Other Major Neurodegenerative Diseases
Huntington’s Disease
Amyotrophic Lateral Sclerosis
Multiple Sclerosis
- Huntington’s disease (HD) is an inherited, single-gene, neurodegenerative disorder that leads to significant motor, cognitive, and psychiatric symptoms.
- The huntingtin gene contains a CAG trinucleotide repeat, and HD is tied to an abnormal number of repeats (generally 40 repeats).
- Motor function deficits are characterized by choreic movements, which are jerky, writhing movements that are present during waking hours. Additionally, speech, swallowing, and gait problems are noted in patients. Psychiatric symptoms associated with HD include OCD, bipolar disorder, depression, and mania.
- No disease-modifying treatments are available for HD, but one drug, tetrabenazine, is approved for treatment of the excessive movement found in HD. Tetrabenazine works by decreasing monoamine vesicle packaging, thereby reducing dopamine signaling. The decreased DA signaling, however, can bring about depressive and Parkinsonian side effects.
- Amyotrophic lateral sclerosis (ALS) is a degenerative disorder that affects motor function but spares most other cognitive and mood function.
- Degeneration of upper and lower motor neurons results in a progressive loss of motor function that generally starts with the far extremities and moves “inward” until muscles of breathing are finally affected. Some motor groups are spared, including bladder and bowel function and eye movements. A strange side effect of this degeneration is an exaggeration of emotional behavioral responses, including laughing and crying.
- The mechanism of degeneration of the motor neurons is still poorly understood but seems to involve protein aggregation in the cells and inflammation.
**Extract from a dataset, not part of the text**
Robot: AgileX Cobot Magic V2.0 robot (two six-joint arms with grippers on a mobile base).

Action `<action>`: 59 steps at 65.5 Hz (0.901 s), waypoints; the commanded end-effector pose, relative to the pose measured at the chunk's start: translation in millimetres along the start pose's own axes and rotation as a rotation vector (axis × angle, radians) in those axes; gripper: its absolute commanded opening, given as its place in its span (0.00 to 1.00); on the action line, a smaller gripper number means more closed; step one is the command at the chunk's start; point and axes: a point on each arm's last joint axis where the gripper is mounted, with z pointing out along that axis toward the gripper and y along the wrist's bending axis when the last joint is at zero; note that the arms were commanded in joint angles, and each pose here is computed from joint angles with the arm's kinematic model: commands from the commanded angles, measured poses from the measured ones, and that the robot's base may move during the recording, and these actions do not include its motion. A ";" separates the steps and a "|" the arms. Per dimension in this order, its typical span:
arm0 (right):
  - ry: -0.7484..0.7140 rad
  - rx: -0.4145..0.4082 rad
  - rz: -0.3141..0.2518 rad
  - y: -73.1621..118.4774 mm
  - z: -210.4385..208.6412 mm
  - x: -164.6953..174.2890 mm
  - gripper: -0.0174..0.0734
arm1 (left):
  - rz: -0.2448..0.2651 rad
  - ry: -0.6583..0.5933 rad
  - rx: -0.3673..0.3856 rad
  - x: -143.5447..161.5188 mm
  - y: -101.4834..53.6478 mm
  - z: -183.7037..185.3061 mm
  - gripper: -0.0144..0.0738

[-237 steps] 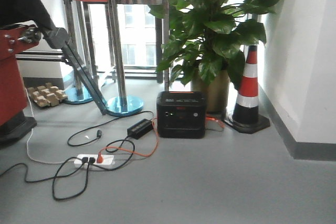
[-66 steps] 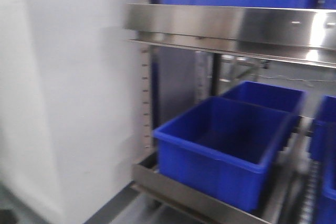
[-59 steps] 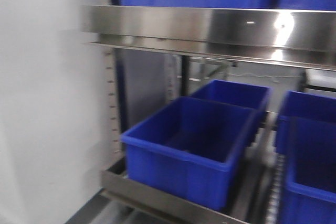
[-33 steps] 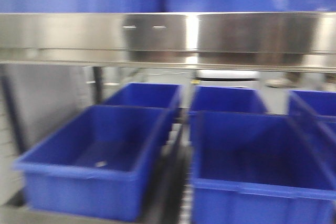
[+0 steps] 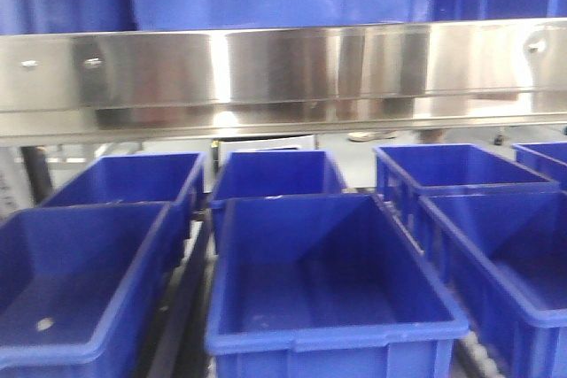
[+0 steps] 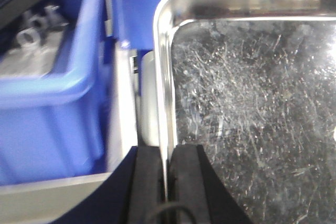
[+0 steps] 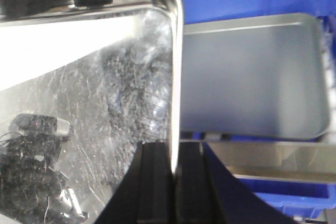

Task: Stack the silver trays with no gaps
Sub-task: 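Hold the tray while the base drives up to another shelf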

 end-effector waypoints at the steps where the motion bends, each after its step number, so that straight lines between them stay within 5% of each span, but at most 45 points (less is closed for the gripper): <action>1: -0.052 0.019 -0.029 -4.8 -8.3 -7.1 0.11 | 0.028 -0.036 -0.039 -5.2 6.0 -5.4 0.15; 59: -0.052 0.019 -0.029 -4.8 -8.3 -7.1 0.11 | 0.028 -0.036 -0.039 -5.2 6.0 -5.4 0.15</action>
These processes cause the triggering of apoptotic cell death pathways.
- Two FDA-approved therapies are available for ALS: riluzole has modest disease-modifying effects, generally increasing life expectancy by about 2 to 3 months, and may delay reliance on mechanical breathing support; Radicava is a disease-modifying drug that slows progression of motor symptoms.
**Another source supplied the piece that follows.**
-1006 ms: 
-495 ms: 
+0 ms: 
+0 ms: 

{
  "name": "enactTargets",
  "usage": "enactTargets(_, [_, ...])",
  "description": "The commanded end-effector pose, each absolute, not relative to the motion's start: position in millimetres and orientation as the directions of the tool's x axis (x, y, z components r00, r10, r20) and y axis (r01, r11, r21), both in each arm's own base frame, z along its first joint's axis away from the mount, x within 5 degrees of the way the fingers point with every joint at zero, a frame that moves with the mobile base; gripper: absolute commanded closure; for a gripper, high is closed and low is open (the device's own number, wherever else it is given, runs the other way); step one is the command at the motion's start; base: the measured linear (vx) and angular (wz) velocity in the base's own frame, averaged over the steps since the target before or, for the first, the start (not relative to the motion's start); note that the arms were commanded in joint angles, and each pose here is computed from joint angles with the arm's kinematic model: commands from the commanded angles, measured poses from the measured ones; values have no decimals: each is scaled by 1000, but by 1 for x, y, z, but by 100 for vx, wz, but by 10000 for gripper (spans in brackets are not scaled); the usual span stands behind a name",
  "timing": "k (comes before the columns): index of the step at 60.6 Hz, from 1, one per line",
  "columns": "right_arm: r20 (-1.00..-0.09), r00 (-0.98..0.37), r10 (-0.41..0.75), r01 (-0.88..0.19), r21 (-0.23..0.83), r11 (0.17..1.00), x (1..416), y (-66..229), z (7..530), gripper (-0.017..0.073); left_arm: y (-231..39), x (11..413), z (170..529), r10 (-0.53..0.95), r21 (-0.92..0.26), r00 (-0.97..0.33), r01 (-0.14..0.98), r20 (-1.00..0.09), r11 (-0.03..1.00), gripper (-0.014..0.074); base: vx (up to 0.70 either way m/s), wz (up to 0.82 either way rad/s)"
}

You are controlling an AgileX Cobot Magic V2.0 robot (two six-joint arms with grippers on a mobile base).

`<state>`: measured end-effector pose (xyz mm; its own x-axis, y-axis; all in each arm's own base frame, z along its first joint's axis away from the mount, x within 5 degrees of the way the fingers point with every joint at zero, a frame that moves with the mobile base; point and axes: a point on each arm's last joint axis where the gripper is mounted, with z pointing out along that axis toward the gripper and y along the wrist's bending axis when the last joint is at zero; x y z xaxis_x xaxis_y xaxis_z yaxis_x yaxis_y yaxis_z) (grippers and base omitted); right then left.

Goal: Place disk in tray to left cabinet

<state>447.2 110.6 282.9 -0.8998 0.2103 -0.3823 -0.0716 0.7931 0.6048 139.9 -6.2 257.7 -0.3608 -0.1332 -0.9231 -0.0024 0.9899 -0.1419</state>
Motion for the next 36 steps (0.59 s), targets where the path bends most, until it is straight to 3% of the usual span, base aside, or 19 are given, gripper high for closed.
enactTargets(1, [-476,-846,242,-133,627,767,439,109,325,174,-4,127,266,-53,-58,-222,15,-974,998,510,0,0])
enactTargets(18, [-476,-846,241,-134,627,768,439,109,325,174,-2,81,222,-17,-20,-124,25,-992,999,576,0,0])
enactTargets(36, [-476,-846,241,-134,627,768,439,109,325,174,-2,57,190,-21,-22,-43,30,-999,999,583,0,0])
- Multiple sclerosis is widely believed to be the result of an autoimmune attack on central nervous system myelin.
- Four subtypes of MS are defined by their course: relapsing-remitting MS, primary progressive MS, secondary progressive MS, and progressive-relapsing MS.
- Symptoms of MS vary widely and are largely unpredictable. Depending on the location of the immune attack, symptoms may include motor, sensory, gait, emotional, cognitive, or vision problems. Depression is often comorbid with MS, at rates that are not explained entirely by the stress of having a neurological disorder.
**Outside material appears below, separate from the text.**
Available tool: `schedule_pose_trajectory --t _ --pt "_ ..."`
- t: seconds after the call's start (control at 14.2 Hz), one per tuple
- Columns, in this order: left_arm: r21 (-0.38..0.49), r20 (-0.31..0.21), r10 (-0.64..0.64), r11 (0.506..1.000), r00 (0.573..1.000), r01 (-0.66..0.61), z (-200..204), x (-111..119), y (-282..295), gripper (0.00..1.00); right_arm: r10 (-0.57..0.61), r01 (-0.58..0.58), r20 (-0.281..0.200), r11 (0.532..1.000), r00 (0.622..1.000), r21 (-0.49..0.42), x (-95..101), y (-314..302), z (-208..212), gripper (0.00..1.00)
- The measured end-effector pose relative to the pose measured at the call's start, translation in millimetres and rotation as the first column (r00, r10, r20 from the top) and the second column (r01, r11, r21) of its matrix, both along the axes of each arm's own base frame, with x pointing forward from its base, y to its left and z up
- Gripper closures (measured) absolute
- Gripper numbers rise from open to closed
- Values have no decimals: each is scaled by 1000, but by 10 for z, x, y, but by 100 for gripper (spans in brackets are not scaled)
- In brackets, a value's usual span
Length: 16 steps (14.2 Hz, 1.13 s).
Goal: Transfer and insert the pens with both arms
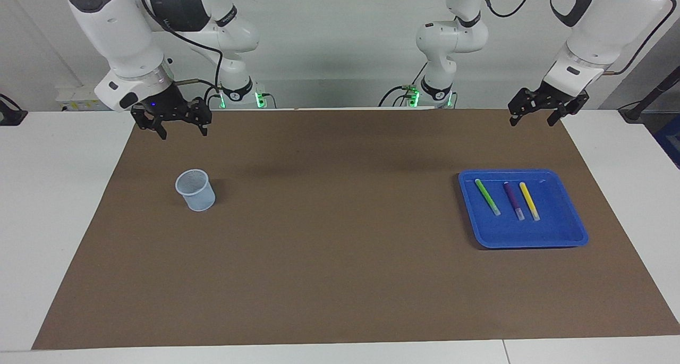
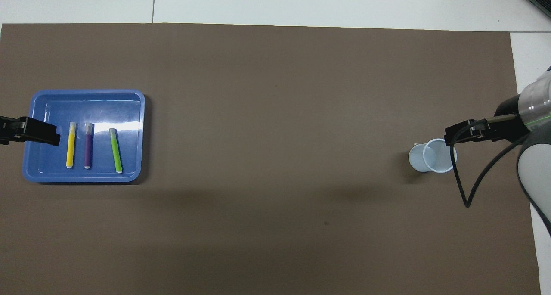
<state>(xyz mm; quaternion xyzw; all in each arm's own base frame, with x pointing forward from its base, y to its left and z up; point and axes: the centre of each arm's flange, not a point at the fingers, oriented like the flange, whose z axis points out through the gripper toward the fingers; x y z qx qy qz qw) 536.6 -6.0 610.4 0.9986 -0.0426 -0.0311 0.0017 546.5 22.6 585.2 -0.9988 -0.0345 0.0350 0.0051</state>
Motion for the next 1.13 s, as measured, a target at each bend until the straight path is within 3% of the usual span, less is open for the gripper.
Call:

- MS is diagnosed by MRI, neurological exam, and evidence of neuroinflammation.
- Immunological, environmental, infectious, and genetic contributors may play a role in the development of MS, but no clear-cut cause has been identified.
- Treatments fall into disease-modifying and symptomatic categories.
- Disease-modifying treatments include several interferon drugs (Avonex, Rebif, Betaseron, and Extavia), Copaxone (a protein that stimulates myelin basic protein), Novantrone (a cancer drug), Tysabri (an antibody that prevents immune cells from entering the brain), Gilenya (a drug that keeps immune cells from leaving the lymph system), and Aubagio (which inhibits immune cell function). Recently, Ocrevus was approved for treatment of both RRMS and PPMS; it is the first available therapy for the progressive form of the disease.
- Symptomatic treatments include corticosteroids for treating acute exacerbations, antidepressants, drugs for bowel and bladder function, and Ampyra (a drug that treats gait and walking dysfunction).